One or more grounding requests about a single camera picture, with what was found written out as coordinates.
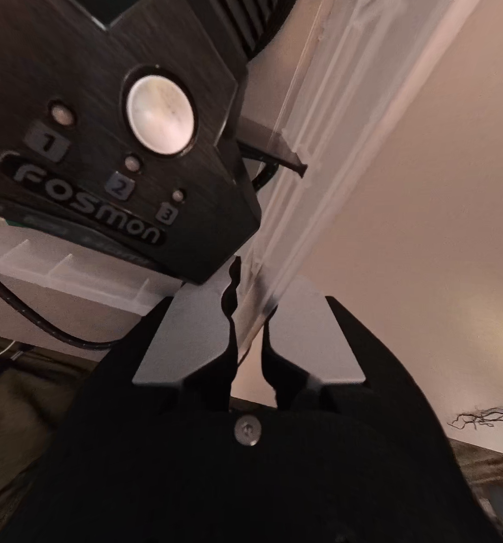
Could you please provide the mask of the dark thread tangle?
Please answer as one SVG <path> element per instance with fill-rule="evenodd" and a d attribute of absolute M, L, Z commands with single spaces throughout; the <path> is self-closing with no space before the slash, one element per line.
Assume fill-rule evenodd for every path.
<path fill-rule="evenodd" d="M 497 424 L 503 423 L 503 407 L 491 407 L 484 410 L 467 411 L 458 414 L 452 421 L 447 424 L 456 430 L 463 430 L 466 427 L 473 427 L 475 430 L 478 427 L 484 426 L 494 428 Z"/>

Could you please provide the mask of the dark metal hdmi switch box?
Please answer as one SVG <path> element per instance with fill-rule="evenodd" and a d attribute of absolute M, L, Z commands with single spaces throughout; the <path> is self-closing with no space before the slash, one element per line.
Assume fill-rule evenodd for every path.
<path fill-rule="evenodd" d="M 0 1 L 0 216 L 204 283 L 259 229 L 247 75 L 109 30 L 110 1 Z"/>

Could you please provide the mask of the clear plastic bin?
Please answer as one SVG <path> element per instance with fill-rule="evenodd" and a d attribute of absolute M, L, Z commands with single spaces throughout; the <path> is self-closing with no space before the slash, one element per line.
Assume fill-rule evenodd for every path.
<path fill-rule="evenodd" d="M 237 144 L 261 209 L 241 255 L 244 350 L 339 212 L 477 1 L 296 1 L 248 64 Z M 186 282 L 0 216 L 0 301 L 78 349 L 69 310 L 34 309 L 3 279 L 146 315 Z"/>

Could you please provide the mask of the olive green clothing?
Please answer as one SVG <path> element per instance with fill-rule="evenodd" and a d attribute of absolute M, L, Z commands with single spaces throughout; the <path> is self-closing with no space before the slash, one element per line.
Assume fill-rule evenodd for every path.
<path fill-rule="evenodd" d="M 0 341 L 0 531 L 30 490 L 76 392 L 102 357 Z"/>

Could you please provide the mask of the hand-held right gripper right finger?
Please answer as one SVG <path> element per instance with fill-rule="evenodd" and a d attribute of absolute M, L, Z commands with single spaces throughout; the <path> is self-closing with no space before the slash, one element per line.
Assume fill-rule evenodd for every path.
<path fill-rule="evenodd" d="M 264 323 L 261 369 L 279 410 L 301 393 L 320 397 L 326 387 L 366 380 L 327 297 L 304 276 L 290 283 Z"/>

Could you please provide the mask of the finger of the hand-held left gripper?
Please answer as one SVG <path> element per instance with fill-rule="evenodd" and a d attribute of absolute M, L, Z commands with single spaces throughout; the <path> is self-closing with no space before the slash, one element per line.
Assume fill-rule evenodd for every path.
<path fill-rule="evenodd" d="M 235 81 L 283 27 L 296 1 L 110 1 L 125 6 L 109 30 L 159 52 L 178 74 L 223 64 Z"/>

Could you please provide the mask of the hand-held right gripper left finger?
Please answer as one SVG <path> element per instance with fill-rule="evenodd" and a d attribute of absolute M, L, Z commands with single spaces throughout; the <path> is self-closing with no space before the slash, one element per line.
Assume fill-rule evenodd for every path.
<path fill-rule="evenodd" d="M 233 256 L 203 285 L 173 297 L 132 383 L 147 397 L 168 397 L 184 410 L 228 411 L 238 367 L 233 315 L 241 258 Z"/>

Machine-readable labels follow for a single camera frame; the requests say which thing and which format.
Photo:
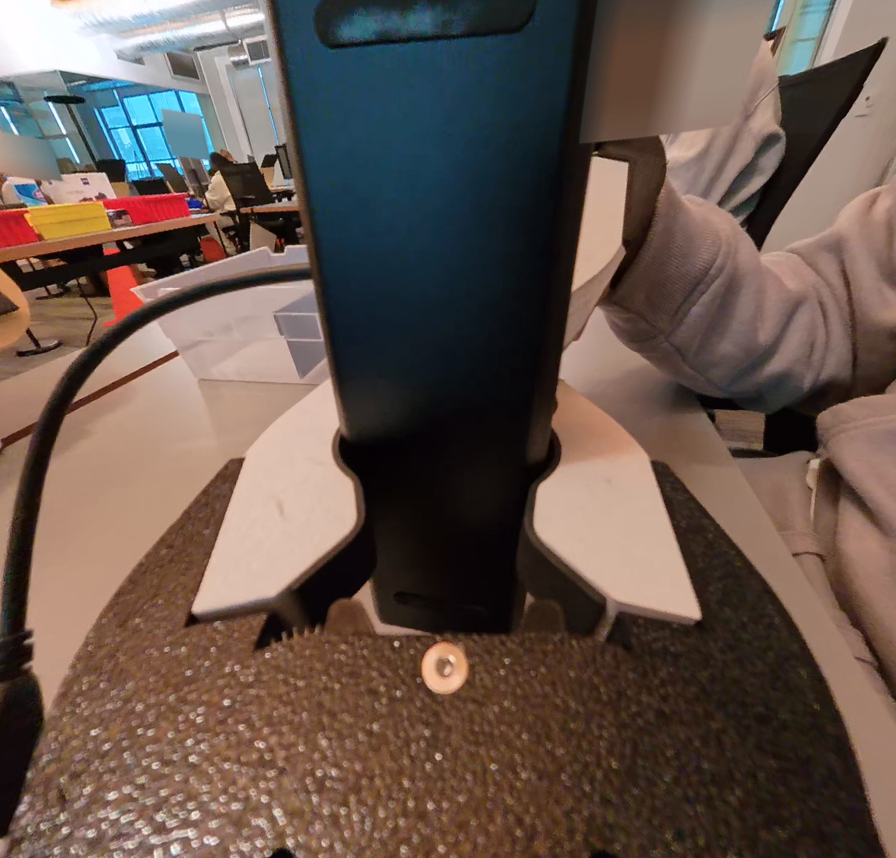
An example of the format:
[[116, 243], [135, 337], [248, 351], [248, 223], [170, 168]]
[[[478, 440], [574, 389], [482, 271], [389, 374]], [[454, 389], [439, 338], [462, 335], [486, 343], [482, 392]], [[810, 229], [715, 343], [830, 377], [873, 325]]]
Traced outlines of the orange cone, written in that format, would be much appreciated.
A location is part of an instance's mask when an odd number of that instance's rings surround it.
[[106, 271], [105, 279], [113, 316], [110, 320], [105, 321], [103, 326], [111, 328], [142, 305], [140, 297], [133, 290], [153, 282], [155, 275], [151, 270], [144, 269], [139, 264], [131, 264]]

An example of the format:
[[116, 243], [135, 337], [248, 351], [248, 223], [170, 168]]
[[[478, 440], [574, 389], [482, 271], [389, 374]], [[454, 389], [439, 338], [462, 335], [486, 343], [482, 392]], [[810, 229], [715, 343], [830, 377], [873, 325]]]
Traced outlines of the grey desk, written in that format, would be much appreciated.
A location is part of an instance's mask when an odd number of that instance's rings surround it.
[[[128, 339], [91, 377], [89, 401], [61, 431], [28, 611], [47, 707], [136, 562], [227, 461], [311, 391], [197, 382], [172, 351], [157, 325]], [[561, 373], [675, 472], [778, 595], [827, 679], [882, 846], [894, 856], [894, 718], [696, 399], [622, 346], [599, 311]]]

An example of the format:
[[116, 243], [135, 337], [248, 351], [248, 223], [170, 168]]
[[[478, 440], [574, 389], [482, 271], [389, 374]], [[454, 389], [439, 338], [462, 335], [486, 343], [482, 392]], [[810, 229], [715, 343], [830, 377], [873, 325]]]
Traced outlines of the pale standing board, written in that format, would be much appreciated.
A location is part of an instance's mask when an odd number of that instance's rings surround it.
[[175, 158], [209, 158], [209, 141], [200, 114], [163, 109], [161, 116], [165, 139]]
[[41, 181], [61, 176], [48, 140], [5, 132], [1, 132], [1, 173]]

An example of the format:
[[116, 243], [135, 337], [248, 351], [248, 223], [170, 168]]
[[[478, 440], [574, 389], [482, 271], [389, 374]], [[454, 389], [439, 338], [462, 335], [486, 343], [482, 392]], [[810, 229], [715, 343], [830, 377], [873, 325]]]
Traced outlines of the person's grey hoodie torso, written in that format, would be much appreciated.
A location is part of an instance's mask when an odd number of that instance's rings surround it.
[[[763, 39], [730, 123], [662, 136], [666, 184], [732, 215], [744, 231], [786, 147], [775, 62]], [[893, 702], [894, 416], [859, 400], [808, 416], [817, 449], [743, 460], [742, 468], [795, 560], [833, 606], [859, 666]]]

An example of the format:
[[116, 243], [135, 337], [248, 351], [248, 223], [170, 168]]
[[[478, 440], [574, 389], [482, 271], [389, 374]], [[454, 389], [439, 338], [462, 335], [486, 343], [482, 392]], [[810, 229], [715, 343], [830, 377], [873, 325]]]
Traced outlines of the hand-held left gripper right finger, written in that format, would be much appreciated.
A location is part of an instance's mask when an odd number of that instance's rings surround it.
[[622, 614], [694, 625], [700, 605], [651, 461], [629, 432], [559, 381], [548, 463], [521, 534], [521, 580], [566, 630], [605, 639]]

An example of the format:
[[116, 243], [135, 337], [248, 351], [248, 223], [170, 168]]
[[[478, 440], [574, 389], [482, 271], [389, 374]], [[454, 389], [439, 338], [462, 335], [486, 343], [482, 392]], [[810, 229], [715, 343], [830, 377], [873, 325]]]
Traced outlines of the long wooden table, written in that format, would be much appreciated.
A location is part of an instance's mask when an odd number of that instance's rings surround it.
[[96, 279], [122, 266], [143, 264], [157, 270], [161, 262], [165, 269], [175, 259], [200, 255], [200, 239], [218, 221], [218, 214], [207, 213], [6, 247], [1, 250], [2, 270], [29, 292]]

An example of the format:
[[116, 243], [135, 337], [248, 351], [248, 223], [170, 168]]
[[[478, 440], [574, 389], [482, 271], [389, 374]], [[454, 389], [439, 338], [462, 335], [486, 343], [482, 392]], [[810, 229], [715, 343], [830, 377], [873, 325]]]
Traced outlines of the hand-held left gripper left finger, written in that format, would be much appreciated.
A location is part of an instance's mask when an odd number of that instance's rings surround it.
[[371, 571], [339, 570], [338, 555], [362, 546], [364, 521], [339, 430], [333, 385], [323, 382], [248, 449], [190, 611], [197, 621], [265, 614], [286, 630], [316, 627], [297, 590], [326, 572], [336, 598], [356, 598], [380, 629]]

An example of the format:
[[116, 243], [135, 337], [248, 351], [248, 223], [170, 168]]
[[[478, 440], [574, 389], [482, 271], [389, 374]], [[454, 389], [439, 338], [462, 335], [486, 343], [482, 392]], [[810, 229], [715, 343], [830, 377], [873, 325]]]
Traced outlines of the red plastic bin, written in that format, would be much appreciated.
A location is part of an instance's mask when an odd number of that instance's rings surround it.
[[186, 193], [158, 193], [100, 200], [107, 211], [122, 212], [133, 225], [149, 225], [167, 220], [190, 217]]
[[0, 211], [0, 246], [14, 248], [28, 244], [37, 244], [41, 236], [28, 221], [28, 209], [1, 208]]

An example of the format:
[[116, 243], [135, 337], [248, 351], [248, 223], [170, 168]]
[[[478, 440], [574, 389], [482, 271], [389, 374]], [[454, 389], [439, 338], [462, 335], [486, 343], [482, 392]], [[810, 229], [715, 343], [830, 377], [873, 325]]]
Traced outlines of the grey bin divider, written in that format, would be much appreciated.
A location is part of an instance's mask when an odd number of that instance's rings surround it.
[[330, 378], [321, 318], [313, 293], [308, 293], [273, 314], [280, 336], [296, 368], [299, 381], [319, 385]]

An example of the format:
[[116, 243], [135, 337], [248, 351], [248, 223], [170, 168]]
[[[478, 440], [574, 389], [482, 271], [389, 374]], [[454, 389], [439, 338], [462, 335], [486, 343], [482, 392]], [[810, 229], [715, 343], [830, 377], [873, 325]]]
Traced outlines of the person's right forearm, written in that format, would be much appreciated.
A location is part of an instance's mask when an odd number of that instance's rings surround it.
[[643, 247], [602, 307], [611, 330], [705, 396], [816, 416], [894, 416], [894, 181], [820, 234], [761, 253], [732, 215], [660, 192]]

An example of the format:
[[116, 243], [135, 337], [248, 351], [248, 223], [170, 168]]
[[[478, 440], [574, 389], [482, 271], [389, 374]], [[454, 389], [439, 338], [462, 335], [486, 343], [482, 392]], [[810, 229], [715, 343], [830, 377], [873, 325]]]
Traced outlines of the yellow plastic bin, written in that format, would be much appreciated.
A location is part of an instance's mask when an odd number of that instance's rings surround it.
[[102, 202], [32, 206], [24, 217], [42, 241], [95, 235], [113, 228]]

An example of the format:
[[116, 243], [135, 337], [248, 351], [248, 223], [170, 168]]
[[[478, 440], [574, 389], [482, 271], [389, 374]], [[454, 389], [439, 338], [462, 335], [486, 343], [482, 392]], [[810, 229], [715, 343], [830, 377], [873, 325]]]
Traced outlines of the round wooden side table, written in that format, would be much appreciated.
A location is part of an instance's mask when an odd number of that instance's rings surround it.
[[1, 351], [11, 350], [27, 339], [29, 348], [17, 350], [17, 356], [41, 356], [60, 349], [62, 342], [41, 342], [30, 328], [28, 300], [4, 270], [1, 271]]

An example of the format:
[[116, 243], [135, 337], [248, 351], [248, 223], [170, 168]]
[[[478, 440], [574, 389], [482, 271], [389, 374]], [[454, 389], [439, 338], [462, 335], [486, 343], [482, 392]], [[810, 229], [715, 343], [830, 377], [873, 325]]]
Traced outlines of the black background office chair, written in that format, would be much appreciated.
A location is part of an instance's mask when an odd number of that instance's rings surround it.
[[218, 172], [233, 198], [237, 212], [275, 202], [261, 169], [253, 160], [227, 165]]

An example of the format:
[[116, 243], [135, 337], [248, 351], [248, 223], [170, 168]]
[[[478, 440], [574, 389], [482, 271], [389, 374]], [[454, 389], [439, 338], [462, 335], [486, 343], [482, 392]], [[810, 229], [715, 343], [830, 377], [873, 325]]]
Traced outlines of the clear plastic bin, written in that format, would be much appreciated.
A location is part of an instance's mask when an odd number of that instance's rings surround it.
[[273, 314], [308, 293], [315, 295], [310, 279], [255, 286], [204, 299], [156, 323], [198, 380], [303, 384]]

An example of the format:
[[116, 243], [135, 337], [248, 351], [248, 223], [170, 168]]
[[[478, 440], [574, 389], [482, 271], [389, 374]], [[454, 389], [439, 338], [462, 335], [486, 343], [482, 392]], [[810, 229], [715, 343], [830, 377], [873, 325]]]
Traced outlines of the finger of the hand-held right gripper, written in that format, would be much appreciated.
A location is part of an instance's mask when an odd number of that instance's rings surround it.
[[598, 0], [581, 143], [734, 120], [773, 0]]

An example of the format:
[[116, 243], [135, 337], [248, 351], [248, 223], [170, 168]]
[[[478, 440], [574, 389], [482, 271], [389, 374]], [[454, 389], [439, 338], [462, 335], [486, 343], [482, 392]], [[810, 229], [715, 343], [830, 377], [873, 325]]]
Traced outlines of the round silver ceiling duct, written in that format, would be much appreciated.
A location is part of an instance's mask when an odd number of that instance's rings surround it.
[[218, 13], [258, 8], [259, 0], [72, 0], [60, 9], [88, 35], [125, 35]]

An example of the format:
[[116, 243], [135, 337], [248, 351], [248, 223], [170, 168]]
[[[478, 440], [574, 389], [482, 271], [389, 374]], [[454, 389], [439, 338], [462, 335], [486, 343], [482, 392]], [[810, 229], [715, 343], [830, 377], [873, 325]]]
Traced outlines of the person's right hand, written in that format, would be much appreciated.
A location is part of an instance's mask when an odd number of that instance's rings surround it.
[[666, 181], [666, 152], [661, 136], [605, 140], [595, 148], [600, 158], [628, 166], [622, 229], [624, 255], [609, 282], [609, 290], [613, 290], [638, 258], [650, 235]]

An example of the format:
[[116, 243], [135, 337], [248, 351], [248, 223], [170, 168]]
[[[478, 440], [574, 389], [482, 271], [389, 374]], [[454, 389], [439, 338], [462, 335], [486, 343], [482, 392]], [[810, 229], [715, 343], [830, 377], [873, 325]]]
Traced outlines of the black rectangular hub device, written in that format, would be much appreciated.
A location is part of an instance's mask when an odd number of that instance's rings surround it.
[[509, 633], [602, 597], [533, 533], [598, 0], [264, 0], [381, 618]]

::::

### WHAT IS EXPECTED
State how many lines of the listing above hold the word "finger", with nothing but the number.

### THE ANSWER
6